- **INFORMATION GIVEN**

++++++++++

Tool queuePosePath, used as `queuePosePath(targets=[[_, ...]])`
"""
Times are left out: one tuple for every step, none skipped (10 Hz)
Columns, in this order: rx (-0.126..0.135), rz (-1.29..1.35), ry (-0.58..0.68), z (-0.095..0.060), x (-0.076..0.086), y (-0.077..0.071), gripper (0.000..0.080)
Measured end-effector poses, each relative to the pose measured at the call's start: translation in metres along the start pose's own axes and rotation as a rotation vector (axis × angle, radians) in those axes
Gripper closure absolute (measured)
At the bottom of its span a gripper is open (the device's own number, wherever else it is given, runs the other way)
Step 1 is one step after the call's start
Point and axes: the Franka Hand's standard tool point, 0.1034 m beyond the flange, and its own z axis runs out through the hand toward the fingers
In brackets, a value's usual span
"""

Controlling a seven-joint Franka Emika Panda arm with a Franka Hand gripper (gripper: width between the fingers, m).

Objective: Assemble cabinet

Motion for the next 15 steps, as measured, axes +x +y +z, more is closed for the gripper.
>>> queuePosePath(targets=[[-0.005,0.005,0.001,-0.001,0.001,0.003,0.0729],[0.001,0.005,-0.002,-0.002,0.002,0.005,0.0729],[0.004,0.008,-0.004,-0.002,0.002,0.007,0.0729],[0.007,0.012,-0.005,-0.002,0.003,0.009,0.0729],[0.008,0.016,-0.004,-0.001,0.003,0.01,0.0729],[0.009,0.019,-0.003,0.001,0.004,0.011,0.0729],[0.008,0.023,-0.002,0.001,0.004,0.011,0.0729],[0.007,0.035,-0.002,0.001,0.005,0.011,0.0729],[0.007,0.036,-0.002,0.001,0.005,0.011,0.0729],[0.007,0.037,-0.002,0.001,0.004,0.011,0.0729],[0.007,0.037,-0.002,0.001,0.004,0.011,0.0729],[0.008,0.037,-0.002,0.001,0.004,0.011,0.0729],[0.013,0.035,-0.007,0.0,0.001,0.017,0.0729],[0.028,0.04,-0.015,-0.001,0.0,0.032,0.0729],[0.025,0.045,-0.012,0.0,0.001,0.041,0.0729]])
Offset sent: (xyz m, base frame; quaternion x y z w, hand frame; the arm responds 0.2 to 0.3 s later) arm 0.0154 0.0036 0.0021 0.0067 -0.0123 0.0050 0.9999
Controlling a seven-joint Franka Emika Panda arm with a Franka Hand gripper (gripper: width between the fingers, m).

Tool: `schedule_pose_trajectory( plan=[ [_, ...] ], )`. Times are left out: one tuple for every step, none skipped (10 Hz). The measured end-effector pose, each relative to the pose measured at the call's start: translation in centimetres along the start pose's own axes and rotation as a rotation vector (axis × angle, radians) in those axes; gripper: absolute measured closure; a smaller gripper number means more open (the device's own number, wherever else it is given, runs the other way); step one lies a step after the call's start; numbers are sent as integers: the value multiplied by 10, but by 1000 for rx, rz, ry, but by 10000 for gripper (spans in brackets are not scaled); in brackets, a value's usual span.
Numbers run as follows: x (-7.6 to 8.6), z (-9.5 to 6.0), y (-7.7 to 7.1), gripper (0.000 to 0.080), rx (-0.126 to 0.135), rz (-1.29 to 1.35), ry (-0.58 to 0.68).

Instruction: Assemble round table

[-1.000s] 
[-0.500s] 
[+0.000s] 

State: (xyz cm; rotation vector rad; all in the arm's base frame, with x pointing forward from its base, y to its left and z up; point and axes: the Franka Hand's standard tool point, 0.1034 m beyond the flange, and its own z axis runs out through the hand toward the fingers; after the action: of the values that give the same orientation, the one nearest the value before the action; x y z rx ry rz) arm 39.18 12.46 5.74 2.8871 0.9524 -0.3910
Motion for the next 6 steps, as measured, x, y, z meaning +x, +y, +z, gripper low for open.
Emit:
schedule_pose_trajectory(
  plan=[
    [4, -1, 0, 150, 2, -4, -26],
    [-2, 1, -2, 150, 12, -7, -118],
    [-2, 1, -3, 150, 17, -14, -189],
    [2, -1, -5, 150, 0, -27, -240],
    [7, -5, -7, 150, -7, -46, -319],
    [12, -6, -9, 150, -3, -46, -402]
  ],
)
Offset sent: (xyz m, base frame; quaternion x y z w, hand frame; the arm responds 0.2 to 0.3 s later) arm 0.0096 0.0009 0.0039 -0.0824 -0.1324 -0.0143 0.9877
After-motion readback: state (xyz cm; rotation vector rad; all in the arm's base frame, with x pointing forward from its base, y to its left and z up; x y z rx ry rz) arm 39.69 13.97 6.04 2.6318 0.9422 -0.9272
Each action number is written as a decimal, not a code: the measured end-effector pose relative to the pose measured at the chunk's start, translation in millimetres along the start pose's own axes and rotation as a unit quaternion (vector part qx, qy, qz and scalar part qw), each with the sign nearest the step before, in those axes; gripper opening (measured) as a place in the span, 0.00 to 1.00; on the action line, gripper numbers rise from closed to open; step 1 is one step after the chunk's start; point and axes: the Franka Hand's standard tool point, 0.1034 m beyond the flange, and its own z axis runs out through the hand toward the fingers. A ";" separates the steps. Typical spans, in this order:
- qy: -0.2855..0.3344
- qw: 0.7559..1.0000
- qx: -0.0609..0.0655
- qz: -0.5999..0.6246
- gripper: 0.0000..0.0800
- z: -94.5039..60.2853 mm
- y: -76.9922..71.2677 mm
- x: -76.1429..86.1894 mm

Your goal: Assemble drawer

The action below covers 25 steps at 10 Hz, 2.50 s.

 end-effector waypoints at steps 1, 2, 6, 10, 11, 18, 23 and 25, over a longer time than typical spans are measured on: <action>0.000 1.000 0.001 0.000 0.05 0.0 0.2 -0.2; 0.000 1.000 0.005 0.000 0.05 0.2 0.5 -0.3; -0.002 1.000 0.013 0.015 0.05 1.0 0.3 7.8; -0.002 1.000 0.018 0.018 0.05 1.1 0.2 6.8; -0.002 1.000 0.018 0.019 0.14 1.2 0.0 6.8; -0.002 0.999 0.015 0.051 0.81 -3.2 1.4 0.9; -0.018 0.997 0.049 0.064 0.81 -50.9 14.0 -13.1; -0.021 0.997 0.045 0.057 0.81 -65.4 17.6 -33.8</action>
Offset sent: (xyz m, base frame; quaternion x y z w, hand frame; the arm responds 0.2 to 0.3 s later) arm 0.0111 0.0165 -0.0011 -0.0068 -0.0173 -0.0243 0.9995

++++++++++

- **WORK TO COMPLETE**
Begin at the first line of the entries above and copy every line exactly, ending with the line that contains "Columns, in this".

- **WRITTEN SOLUTION**
Tool queuePosePath, used as `queuePosePath(targets=[[_, ...]])`
"""
Times are left out: one tuple for every step, none skipped (10 Hz)
Columns, in this order: rx (-0.126..0.135), rz (-1.29..1.35), ry (-0.58..0.68), z (-0.095..0.060), x (-0.076..0.086), y (-0.077..0.071), gripper (0.000..0.080)

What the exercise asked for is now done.